* _Task prompt_: Repeat exactly the lines below that lie between the line with "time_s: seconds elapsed" and the line with "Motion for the", counting both of those lines as part of the answer.

* _Records for this task_:

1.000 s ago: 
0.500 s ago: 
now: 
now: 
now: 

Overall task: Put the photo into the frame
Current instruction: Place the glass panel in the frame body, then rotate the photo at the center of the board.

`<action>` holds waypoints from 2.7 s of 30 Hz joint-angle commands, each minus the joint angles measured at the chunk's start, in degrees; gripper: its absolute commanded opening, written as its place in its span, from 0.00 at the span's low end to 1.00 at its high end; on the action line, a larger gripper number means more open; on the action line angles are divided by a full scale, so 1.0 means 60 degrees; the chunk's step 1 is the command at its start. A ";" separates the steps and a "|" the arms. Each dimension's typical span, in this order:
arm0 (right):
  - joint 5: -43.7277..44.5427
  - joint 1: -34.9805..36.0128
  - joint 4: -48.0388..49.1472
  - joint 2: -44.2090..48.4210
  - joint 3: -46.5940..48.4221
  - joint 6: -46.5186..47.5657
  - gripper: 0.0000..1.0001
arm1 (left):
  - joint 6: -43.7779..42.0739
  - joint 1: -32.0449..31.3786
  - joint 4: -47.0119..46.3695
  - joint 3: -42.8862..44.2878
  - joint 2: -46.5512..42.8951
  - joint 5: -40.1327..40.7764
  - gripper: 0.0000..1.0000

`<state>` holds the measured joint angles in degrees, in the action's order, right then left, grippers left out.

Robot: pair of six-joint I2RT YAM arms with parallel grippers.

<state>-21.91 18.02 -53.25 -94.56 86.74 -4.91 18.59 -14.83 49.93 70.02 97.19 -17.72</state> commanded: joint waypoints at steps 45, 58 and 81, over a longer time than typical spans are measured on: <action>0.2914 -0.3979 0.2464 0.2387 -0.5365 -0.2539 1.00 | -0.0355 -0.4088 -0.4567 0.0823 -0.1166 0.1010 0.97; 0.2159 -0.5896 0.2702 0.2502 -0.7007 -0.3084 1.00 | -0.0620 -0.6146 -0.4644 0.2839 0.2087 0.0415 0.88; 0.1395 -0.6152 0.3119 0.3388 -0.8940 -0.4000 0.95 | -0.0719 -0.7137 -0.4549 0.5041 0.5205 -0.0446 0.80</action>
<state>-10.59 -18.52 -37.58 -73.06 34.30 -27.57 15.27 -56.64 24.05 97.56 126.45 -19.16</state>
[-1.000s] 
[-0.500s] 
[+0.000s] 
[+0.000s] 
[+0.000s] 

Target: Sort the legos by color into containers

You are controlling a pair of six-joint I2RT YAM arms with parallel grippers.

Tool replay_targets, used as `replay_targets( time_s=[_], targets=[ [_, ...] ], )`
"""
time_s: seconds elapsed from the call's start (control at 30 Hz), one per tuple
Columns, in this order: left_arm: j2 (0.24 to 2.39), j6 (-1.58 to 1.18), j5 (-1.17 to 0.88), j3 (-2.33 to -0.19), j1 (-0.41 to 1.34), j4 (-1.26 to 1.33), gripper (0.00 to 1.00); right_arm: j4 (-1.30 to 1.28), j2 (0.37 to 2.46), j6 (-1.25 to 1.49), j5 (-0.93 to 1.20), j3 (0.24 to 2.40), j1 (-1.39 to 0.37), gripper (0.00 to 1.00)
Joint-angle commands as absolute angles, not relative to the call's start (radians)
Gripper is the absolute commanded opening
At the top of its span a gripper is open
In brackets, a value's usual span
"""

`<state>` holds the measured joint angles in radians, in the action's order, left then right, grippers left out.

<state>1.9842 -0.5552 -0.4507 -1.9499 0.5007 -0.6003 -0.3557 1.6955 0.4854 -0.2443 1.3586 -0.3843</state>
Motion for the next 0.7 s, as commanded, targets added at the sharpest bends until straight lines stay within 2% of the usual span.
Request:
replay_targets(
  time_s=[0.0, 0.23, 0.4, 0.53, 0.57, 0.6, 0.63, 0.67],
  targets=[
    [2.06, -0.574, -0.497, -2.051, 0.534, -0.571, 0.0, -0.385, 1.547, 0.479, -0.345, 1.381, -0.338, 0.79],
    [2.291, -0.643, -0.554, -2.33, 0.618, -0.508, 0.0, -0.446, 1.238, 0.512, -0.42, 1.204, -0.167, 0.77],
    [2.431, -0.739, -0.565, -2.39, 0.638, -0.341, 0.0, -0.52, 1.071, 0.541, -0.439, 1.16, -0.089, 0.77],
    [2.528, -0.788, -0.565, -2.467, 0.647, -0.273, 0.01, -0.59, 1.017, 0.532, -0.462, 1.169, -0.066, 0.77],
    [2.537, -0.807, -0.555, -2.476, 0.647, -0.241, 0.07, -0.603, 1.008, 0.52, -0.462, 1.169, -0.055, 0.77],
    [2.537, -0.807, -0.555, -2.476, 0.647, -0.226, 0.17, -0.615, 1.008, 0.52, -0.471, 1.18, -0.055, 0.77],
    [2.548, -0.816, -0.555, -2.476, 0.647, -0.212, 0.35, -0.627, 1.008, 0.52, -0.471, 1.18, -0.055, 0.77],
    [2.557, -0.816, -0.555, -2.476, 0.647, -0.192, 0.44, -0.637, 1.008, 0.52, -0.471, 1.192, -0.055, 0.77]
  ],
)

* _Solution to this exercise_:
time_s: seconds elapsed from the call's start (control at 30 Hz), one per tuple
Columns, in this order: left_arm: j2 (0.24 to 2.39), j6 (-1.58 to 1.18), j5 (-1.17 to 0.88), j3 (-2.33 to -0.19), j1 (-0.41 to 1.34), j4 (-1.26 to 1.33), gripper (0.00 to 1.00); right_arm: j4 (-1.30 to 1.28), j2 (0.37 to 2.46), j6 (-1.25 to 1.49), j5 (-0.93 to 1.20), j3 (0.24 to 2.40), j1 (-1.39 to 0.37), gripper (0.00 to 1.00)
Joint-angle commands as absolute angles, not relative to the call's start (radians)
Gripper is the absolute commanded opening
At the top of its span a gripper is open
In brackets, a value's usual span
"""

`<state>` holds the measured joint angles in radians, in the action's order, left then right, grippers left out.

<state>1.9842 -0.5552 -0.4507 -1.9499 0.5007 -0.6003 -0.3557 1.6955 0.4854 -0.2443 1.3586 -0.3843</state>
Motion for the next 0.7 s, as commanded, targets added at the sharpest bends until straight lines stay within 2% of the usual span.

Nothing more remains to be done for this exercise.